The Truth about Toddlers and Tantrums

If you as a parent are able to identify what type of tantrum your child is having at a particular time, you will be better able and equipped to deal with the situation at hand.

There are 3 types of tantrums:

Emotional tantrums/breakdowns

Here, the child has a strong physical reaction or a non-verbal outburst. These tantrums usually start at around 18 months of age and peak at around two to two and a half years of age, and if handled correctly they should start fading out from three to four years of age. They are usually brought about by big emotions that the child cannot express, such as fear, sadness or anxiety. Something like the loss of a pet, moving to a new home or the birth of a new child can result in these uncontrollable meltdowns.

Situational tantrums

The child reacts to a situation. For example, having to sit still for a long period of time or a sibling grabbing a toy from them.

Mock tantrums – the master manipulation

Yes, toddlers can manipulate you. They know exactly which buttons to push and where to push, particularly if you are a parent that gives in or doesn’t follow through with consequences. Generally, these tantrums come about when a child doesn’t get their way and they know how to get their way by pushing your buttons.

Many parents get angry with their children because they throw tantrums when actually the parent is often responsible for the tantrum. As a parent, you need to start taking responsibility. If you are constantly rushing your child, or you expect your child to sit still in a queue for an hour, or you’re going to fancy restaurants and expect your child to sit through a three-course dinner, then it’s not fair to get upset when your toddler throws a tantrum.

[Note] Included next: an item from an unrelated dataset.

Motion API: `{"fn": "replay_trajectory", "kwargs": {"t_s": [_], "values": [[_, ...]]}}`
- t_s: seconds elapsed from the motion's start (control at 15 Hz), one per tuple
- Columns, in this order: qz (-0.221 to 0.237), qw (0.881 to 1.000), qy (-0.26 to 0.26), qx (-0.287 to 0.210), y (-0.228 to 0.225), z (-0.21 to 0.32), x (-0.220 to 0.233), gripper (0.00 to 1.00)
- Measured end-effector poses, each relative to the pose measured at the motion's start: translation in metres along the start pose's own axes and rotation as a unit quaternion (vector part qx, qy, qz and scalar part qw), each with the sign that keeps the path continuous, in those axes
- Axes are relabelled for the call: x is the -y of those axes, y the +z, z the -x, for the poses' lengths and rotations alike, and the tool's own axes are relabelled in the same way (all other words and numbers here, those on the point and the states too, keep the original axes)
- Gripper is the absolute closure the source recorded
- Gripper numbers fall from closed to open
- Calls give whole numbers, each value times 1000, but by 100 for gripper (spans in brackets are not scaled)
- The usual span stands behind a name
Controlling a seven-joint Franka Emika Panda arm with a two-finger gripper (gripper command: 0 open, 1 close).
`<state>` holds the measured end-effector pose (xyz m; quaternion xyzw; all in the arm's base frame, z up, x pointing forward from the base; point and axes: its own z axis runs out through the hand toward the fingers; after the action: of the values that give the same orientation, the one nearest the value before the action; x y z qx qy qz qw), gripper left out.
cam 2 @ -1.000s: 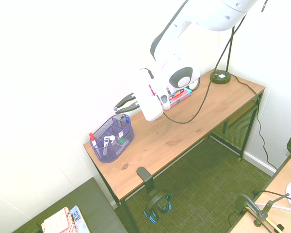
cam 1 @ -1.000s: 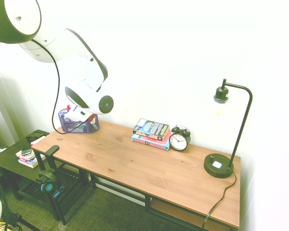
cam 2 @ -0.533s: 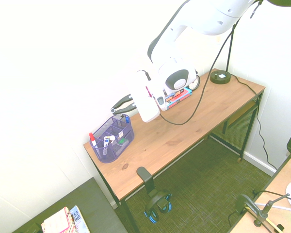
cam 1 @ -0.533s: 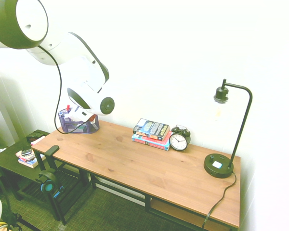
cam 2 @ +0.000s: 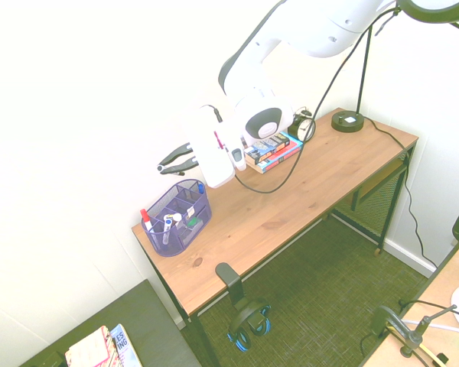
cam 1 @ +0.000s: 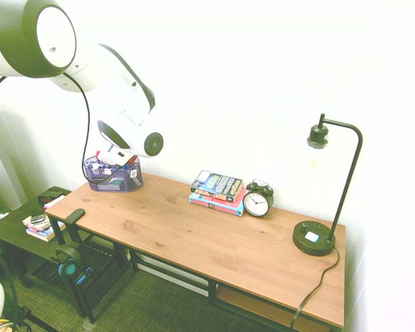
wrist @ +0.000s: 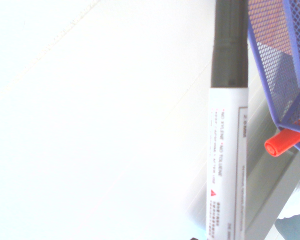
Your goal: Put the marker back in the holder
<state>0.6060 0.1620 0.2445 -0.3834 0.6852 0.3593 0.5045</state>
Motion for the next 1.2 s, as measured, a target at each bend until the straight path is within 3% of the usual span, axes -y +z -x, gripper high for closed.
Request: {"fn": "replay_trajectory", "kwargs": {"t_s": [0.4, 0.8, 0.87, 1.2], "values": [[-1, 1000, 19, 10, 19, -29, 6, 100], [-16, 999, 32, 23, 9, -34, 17, 100], [-17, 999, 32, 25, 7, -35, 19, 0], [-23, 998, 42, 29, -5, -41, 25, 0]]}}
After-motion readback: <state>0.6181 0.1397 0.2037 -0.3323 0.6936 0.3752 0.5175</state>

If you are dealing with a lot of tantrums in your household, you need to start asking yourself these questions:

What is my part as the parent in this?

What type of tantrum is my child having?

How to identify an emotional tantrum from a mock tantrum. During an emotional tantrum, the physical expression is pretty severe – throwing up, shaking body, quivering lips, uncontrollable sobbing, shortness of breath. During a mock tantrum, the child may be looking for a reaction or checking before they continue.

In this case of a genuine emotional breakdown, it is your job as a parent to teach your child and guide them on how to express themselves. Yes, this is going to take a couple of years until they have the verbal and linguistic capabilities to do so, but it your job to lay down the foundation and teach them that emotional intelligence. With that being said, we do not try to do this in the eye of them storm. We simply stay calm and keep them safe during the turmoil. Once the tantrum has passed, in a quiet and connected moment, help our child to rehash what happened. In a story fashion, go through what happened, dropping in emotional language and thereby modeling the sentences and teaching your child how to do it better. Understand that you’re going to have to do this many many times, over a couple of years until your child has the capability to truly express themselves and how they feel.

When you start tuning in and getting present, it helps you to understand better. When your child throws a tantrum get excited, get intuitive, ask questions, examine them and really identify what is going on within your child. From that point forward you can start coming in with your strategies. There are many tools and tips to help you lessen the tantrums on a weekly or daily basis – we cannot eliminate tantrums completely, your child is a toddler and they are learning, it is all part of the package.